* HOW TO COMPLETE THIS TASK *
Lines of the data that contain the word "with" are the ones to copy.

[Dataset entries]
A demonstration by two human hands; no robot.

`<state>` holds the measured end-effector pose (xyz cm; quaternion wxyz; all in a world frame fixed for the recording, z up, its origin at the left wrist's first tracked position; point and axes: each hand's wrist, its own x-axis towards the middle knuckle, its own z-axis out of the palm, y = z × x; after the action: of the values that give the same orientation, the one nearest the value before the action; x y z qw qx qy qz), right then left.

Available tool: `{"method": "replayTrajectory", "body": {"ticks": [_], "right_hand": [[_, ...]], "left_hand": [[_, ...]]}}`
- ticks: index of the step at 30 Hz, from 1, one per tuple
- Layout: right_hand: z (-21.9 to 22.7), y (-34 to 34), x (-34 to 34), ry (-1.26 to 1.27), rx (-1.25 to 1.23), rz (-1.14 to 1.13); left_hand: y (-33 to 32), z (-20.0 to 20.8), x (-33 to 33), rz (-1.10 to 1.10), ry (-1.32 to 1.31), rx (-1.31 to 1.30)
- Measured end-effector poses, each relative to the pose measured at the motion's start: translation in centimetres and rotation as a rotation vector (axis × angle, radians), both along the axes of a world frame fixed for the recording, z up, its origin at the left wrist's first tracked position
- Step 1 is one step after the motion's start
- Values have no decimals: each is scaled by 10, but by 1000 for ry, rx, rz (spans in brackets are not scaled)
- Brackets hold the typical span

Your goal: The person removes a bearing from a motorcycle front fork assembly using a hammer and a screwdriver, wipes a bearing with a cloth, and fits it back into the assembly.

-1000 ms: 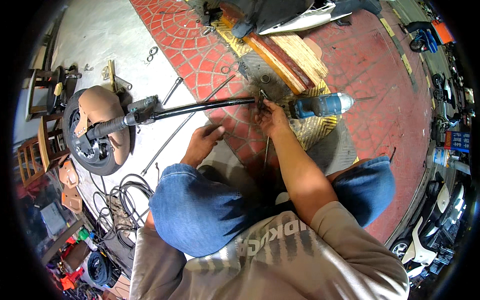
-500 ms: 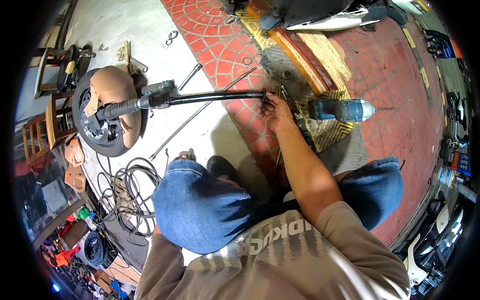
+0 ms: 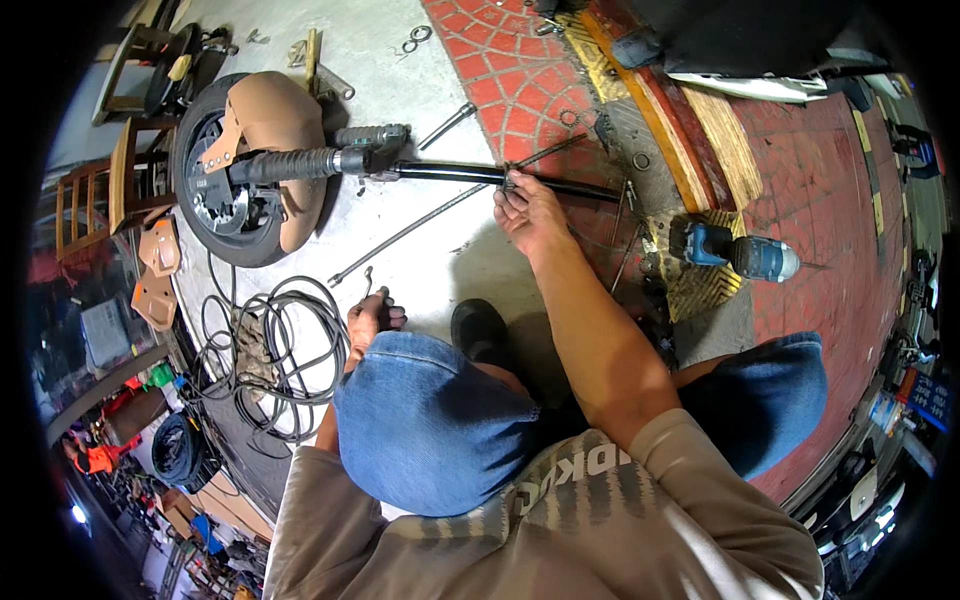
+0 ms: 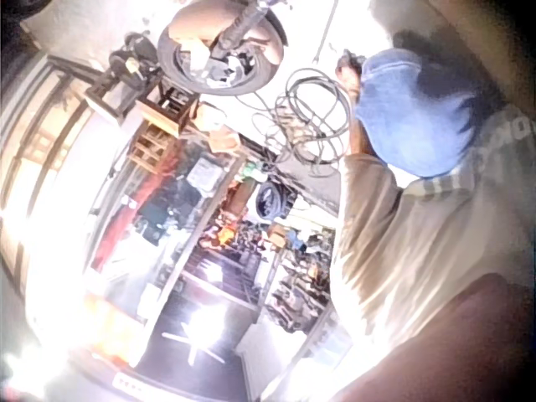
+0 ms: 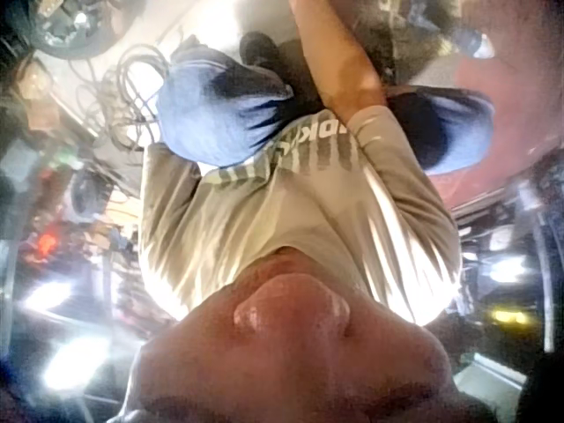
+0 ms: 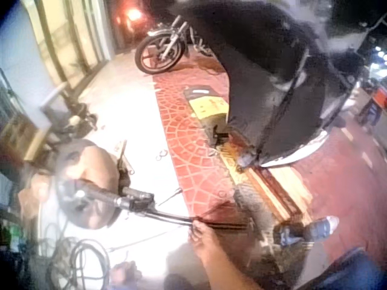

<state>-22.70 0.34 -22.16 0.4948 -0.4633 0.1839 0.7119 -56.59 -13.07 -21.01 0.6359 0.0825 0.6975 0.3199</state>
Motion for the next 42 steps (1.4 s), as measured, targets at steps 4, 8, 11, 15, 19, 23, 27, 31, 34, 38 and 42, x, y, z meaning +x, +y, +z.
{"method": "replayTrajectory", "body": {"ticks": [4, 8, 11, 15, 19, 23, 27, 31, 34, 38, 42], "right_hand": [[1, 15, -35, -3, 10, 63], [6, 30, -71, -6, -14, 102], [9, 38, -94, -4, -10, 138], [10, 47, -119, 27, 14, 145], [8, 54, -140, 40, -2, 147], [9, 57, -148, 40, 7, 164], [10, 56, -143, 14, -5, 218], [8, 55, -137, 26, -28, 245], [4, 54, -137, 18, -29, 256], [4, 53, -139, 22, -21, 230], [7, 54, -140, -16, -43, 236]], "left_hand": [[9, -4, -9, -119, 128, -73], [7, -10, -16, -174, 104, -33], [5, -13, -19, -147, 84, -17], [8, -15, -20, -141, 116, -43], [11, -14, -20, -144, 116, -65], [12, -14, -22, -126, 109, -78], [13, -10, -16, -82, 111, -91], [40, 33, 1, -343, 356, 118], [98, 97, 3, -581, 1029, 748], [219, 148, -1, -786, 1399, 1268], [261, 138, 15, -1025, 1454, 1278]]}}
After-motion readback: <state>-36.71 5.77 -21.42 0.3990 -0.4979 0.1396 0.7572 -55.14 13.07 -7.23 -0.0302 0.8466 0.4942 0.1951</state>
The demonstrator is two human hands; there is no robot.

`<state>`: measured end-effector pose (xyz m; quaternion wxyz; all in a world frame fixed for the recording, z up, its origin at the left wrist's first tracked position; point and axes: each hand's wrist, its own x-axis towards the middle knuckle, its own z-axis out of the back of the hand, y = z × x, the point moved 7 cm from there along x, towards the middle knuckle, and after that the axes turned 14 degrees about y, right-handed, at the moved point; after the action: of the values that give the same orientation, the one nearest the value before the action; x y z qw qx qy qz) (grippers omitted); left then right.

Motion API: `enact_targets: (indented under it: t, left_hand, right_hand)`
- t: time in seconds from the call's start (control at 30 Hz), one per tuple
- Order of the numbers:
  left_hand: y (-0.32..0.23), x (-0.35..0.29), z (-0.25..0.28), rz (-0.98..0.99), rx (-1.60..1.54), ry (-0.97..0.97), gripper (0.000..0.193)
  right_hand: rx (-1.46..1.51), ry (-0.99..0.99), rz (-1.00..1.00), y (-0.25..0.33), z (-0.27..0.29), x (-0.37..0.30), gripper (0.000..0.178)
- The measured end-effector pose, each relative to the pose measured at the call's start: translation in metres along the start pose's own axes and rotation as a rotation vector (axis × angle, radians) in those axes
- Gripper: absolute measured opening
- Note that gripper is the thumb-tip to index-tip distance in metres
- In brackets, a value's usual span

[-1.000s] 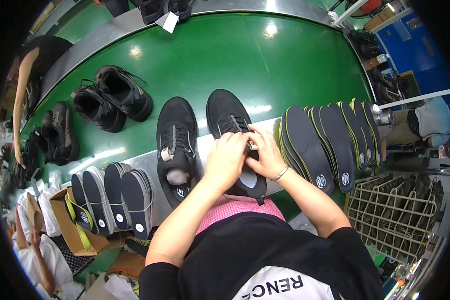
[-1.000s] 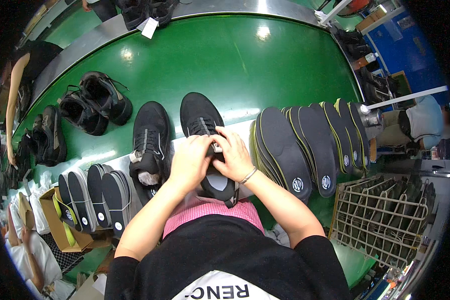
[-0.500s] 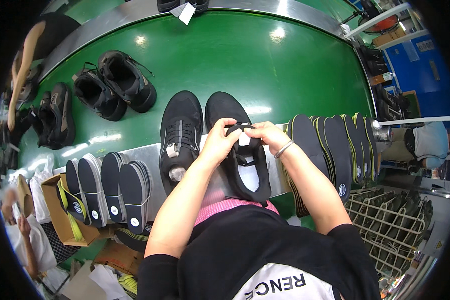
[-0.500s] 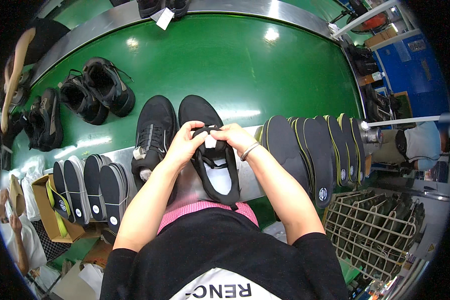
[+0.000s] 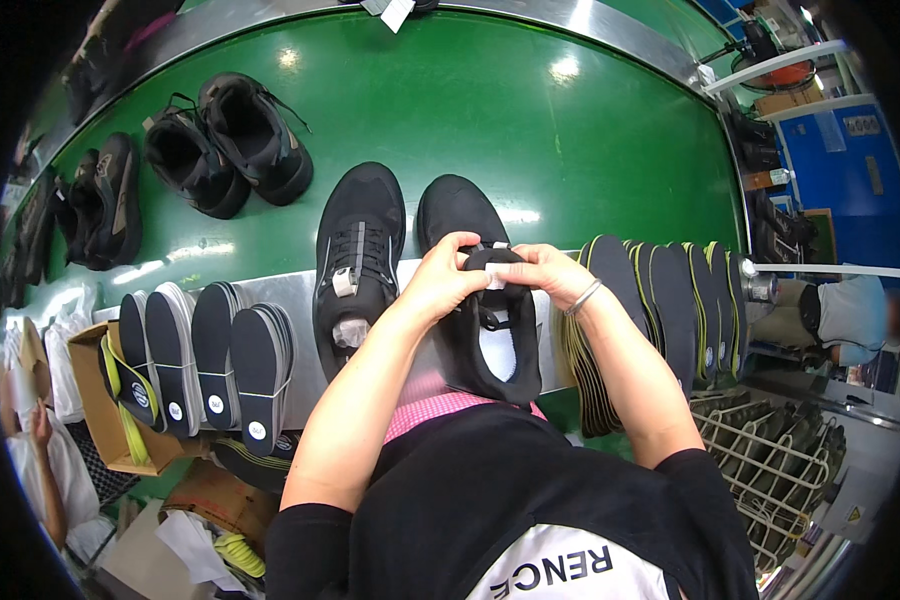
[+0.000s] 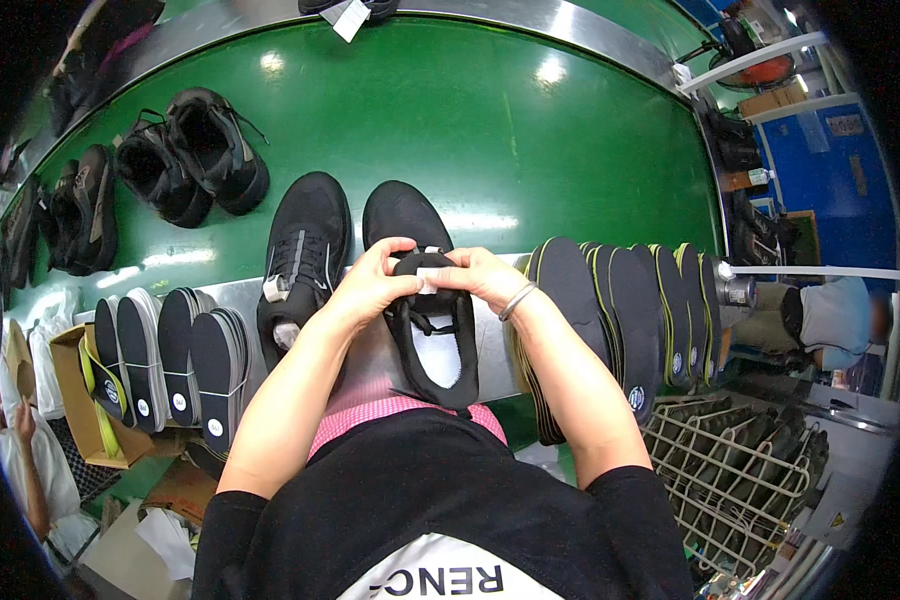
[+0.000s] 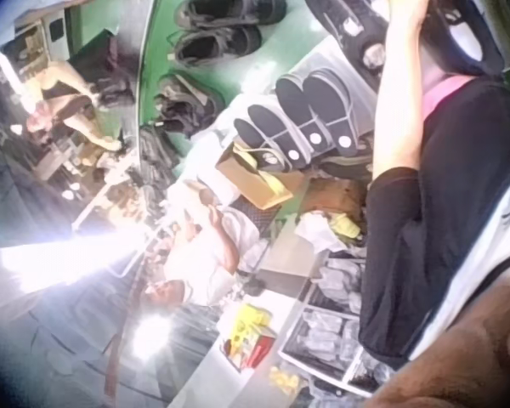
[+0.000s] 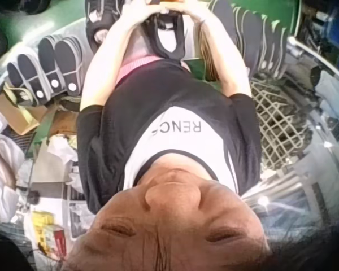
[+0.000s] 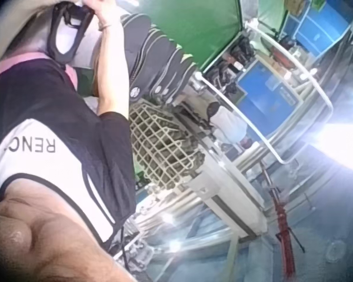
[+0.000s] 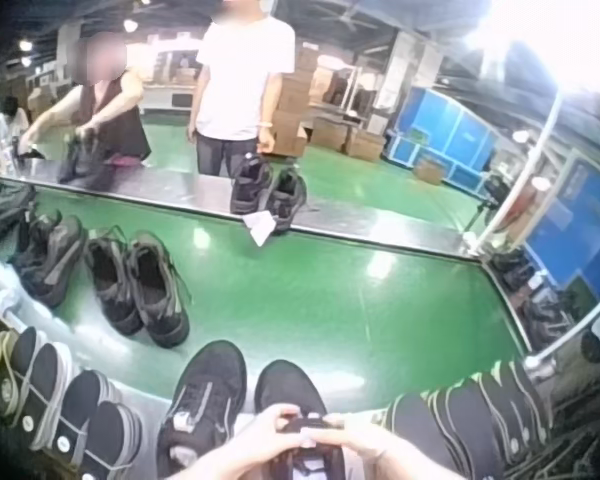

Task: The person inserts insoles into several pairs of black shoes on a conveyor belt and adjusts the shoe tongues.

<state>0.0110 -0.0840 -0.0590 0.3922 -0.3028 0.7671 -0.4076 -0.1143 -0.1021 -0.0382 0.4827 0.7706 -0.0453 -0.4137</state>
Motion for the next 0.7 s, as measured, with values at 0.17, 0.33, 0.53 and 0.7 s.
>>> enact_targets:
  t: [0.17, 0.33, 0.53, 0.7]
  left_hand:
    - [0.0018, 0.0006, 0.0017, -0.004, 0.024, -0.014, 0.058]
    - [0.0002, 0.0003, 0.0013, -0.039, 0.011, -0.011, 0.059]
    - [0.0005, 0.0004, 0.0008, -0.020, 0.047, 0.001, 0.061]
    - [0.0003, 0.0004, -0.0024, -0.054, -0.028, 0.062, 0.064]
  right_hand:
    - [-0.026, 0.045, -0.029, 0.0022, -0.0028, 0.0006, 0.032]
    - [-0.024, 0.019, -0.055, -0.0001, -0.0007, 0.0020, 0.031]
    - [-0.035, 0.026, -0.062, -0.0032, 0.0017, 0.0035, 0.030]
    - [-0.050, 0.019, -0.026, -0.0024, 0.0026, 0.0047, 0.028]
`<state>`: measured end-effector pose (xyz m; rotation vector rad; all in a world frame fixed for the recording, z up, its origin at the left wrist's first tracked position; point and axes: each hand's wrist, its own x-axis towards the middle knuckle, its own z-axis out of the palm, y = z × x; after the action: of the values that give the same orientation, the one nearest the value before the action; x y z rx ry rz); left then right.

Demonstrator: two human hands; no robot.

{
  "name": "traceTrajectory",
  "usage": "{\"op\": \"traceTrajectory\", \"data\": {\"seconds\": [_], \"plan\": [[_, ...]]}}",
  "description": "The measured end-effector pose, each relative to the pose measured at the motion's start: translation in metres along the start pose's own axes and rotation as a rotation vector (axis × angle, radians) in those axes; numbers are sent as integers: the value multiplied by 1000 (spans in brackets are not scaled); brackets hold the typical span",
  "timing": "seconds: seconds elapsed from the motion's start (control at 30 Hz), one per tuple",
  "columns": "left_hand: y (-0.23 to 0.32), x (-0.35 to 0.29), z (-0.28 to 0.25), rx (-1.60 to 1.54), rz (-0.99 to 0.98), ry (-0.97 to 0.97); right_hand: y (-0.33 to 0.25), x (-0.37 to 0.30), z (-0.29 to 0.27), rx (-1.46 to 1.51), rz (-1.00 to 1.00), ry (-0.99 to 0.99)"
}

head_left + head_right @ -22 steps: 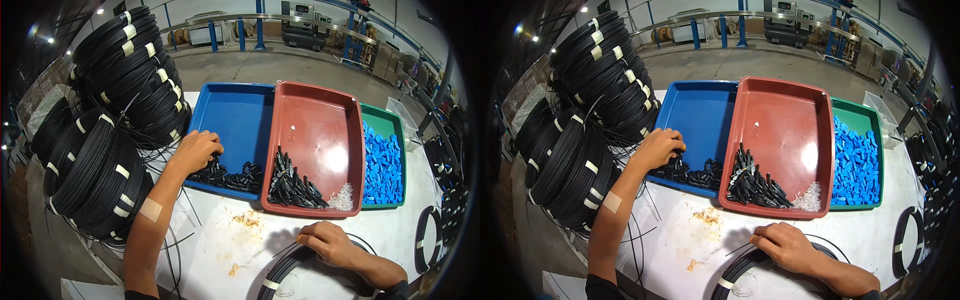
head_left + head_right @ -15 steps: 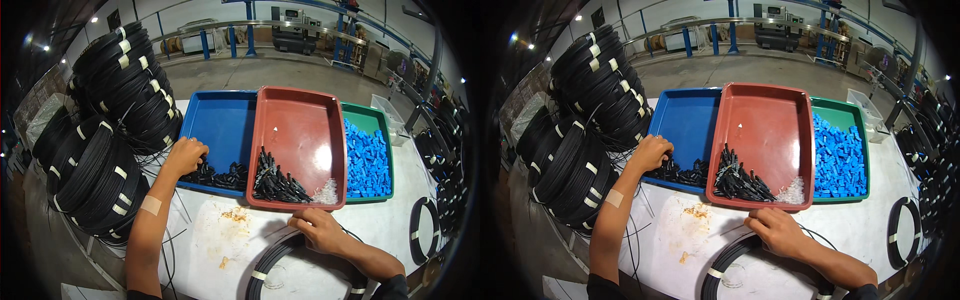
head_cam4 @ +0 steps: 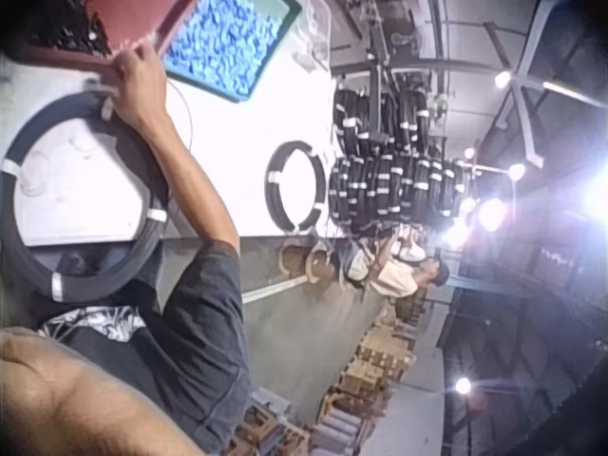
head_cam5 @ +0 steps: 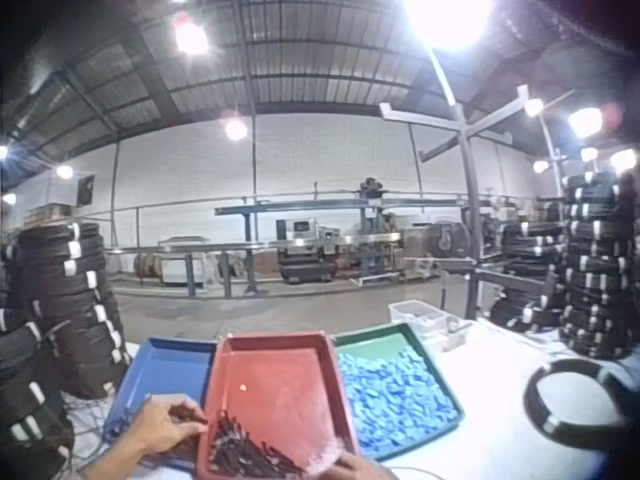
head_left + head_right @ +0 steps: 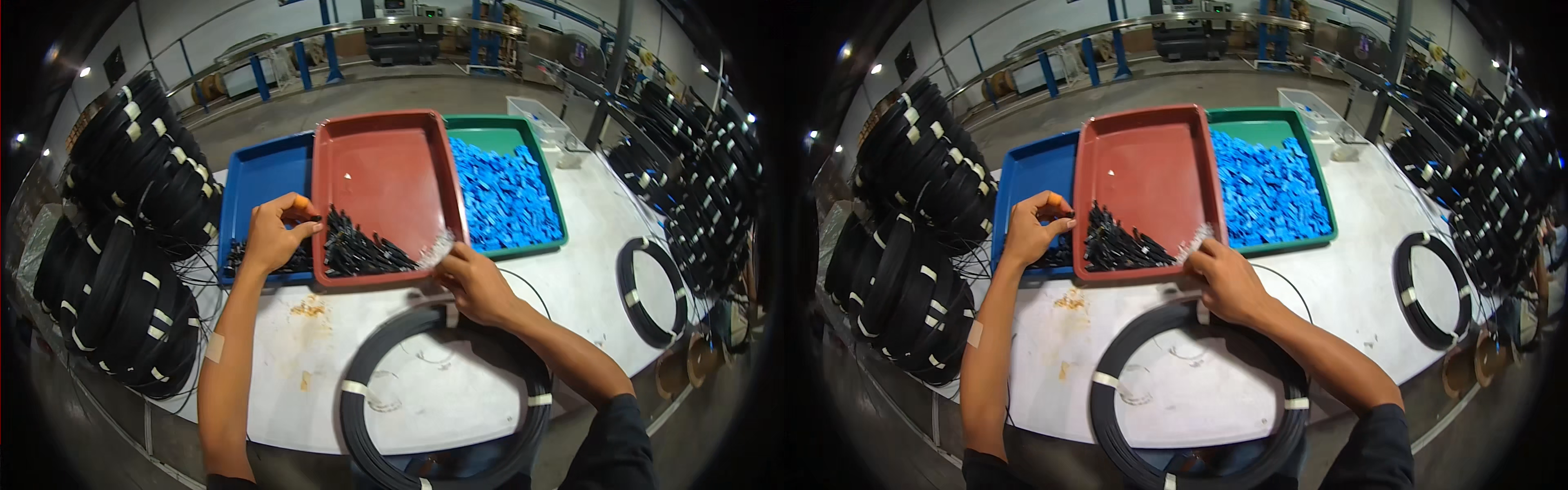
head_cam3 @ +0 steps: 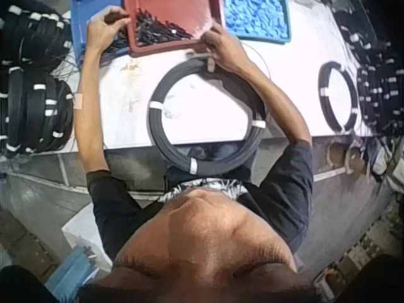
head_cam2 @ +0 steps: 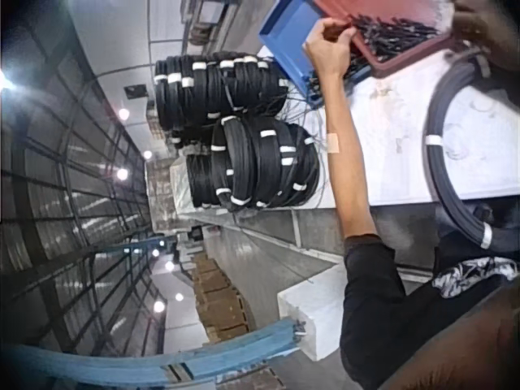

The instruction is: The person places a coiled cable onto the table and attaches connector components from trays onto the end of the cable by hand.

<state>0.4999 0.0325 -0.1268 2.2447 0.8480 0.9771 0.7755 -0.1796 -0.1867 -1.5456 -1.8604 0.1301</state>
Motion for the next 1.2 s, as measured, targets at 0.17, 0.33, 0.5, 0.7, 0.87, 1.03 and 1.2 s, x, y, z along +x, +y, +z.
{"op": "traceTrajectory", "data": {"seconds": [0.17,0.33,0.5,0.7,0.87,1.03,1.2], "plan": [[43,-31,76,-513,-30,-117,-4,-7,-18,148,86,18],[51,-63,121,-598,-45,-155,-2,-18,-29,172,113,141],[46,-82,141,-678,-77,-159,1,-31,-17,226,91,192],[52,-91,136,-830,-41,-81,-9,-35,-23,282,114,127],[51,-94,133,-879,-22,-144,-6,-29,-32,438,225,-60],[47,-96,135,-885,-2,-130,-12,-30,-26,394,142,34],[45,-97,136,-860,24,-137,-11,-32,-25,382,117,65]]}}
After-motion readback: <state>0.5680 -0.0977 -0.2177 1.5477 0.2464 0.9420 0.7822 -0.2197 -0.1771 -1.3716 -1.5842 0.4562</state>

* SOLUTION TO THIS TASK *
Your goal: The person removes a bearing from a motorcycle front fork assembly using a hammer and a screwdriver, wipes a bearing with a cloth, and fits it back into the assembly.
Motion for the next 0.7 s, as measured, with values at 0.17, 0.33, 0.53 and 0.7 s.

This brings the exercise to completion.